Nothing in the listing should be dropped or altered when it is copied.
⟨
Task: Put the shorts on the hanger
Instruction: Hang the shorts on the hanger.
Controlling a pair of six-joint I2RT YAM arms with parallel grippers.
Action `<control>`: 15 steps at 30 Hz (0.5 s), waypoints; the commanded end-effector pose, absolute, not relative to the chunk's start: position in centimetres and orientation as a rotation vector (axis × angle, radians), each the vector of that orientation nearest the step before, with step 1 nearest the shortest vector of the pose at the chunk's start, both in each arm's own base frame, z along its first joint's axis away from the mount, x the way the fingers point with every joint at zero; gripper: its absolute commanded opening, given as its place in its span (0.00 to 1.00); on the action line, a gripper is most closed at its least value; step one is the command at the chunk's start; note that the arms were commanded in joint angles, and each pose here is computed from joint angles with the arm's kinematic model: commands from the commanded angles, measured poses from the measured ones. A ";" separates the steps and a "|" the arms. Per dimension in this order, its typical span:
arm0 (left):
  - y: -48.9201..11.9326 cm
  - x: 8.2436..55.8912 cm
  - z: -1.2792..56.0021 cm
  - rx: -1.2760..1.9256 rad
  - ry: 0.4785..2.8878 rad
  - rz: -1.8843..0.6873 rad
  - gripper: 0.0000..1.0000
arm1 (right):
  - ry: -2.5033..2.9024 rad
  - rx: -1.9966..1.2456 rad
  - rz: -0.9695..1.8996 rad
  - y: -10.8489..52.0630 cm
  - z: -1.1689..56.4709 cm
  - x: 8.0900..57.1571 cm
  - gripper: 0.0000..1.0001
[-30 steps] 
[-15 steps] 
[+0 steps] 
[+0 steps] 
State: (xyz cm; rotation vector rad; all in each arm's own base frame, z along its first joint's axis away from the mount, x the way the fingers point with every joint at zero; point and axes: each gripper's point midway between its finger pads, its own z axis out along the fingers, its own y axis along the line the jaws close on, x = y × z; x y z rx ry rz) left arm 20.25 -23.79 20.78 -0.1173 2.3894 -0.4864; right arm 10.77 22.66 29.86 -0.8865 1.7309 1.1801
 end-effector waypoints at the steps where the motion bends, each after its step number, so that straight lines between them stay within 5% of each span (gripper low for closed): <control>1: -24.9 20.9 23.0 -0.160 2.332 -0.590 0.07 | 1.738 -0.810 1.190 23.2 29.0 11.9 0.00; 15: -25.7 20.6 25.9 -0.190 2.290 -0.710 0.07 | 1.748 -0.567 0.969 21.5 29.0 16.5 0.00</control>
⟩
> **Final answer**:
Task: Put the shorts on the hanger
Instruction: Hang the shorts on the hanger.
Controlling a pair of six-joint I2RT YAM arms with parallel grippers.
Action `<control>`: 15 steps at 30 Hz (0.5 s), waypoints; the commanded end-effector pose, absolute, not relative to the chunk's start: position in centimetres and orientation as a rotation vector (axis × angle, radians), each the vector of that orientation nearest the step before, with step 1 nearest the shortest vector of the pose at the chunk's start, both in each arm's own base frame, z along its first joint's axis away from the mount, x the way the fingers point with every joint at zero; gripper: its absolute commanded opening, given as its place in its span (0.00 to 1.00); on the action line, a gripper is most closed at its least value; step one is the command at the chunk's start; note that the arms were commanded in joint angles, and each pose here is computed from joint angles with the arm's kinematic model: commands from the commanded angles, measured poses from the measured ones. A ";" separates the steps and a "|" the arms. Per dimension in this order, its typical span:
arm0 (left):
  - y: -48.9201..11.9326 cm
  - x: 8.2436..55.8912 cm
  - z: -1.2792..56.0021 cm
  - rx: -1.2760..1.9256 rad
  - ry: 0.4785..2.8878 rad
  - rz: -1.8843..0.6873 rad
  - gripper: 0.0000..1.0000
arm1 (right):
  - ry: -2.5033..2.9024 rad
  - rx: -1.9966..1.2456 rad
  - rz: -0.9695..1.8996 rad
  - y: -10.8489..52.0630 cm
  - z: -1.1689..56.4709 cm
  - x: 8.0900..57.1571 cm
  - gripper: 0.0000..1.0001
[-30 steps] 
[-15 steps] 
[+0 steps] 
[+0 steps] 
State: (xyz cm; rotation vector rad; all in each arm's own base frame, z along its first joint's axis away from the mount, x the way the fingers point with every joint at zero; point and axes: each gripper's point midway between its finger pads, its own z axis out along the fingers, its own y axis along the line the jaws close on, x = y × z; x y z rx ry rz) left arm 20.25 -23.79 20.78 -0.1173 2.3894 -0.4864; right arm 10.77 22.66 29.86 -0.8865 1.7309 1.1801
 end-effector waypoints at the steps where the motion bends, each after its step number, so that straight lines between them stay within 5% of each span (gripper low for closed): <control>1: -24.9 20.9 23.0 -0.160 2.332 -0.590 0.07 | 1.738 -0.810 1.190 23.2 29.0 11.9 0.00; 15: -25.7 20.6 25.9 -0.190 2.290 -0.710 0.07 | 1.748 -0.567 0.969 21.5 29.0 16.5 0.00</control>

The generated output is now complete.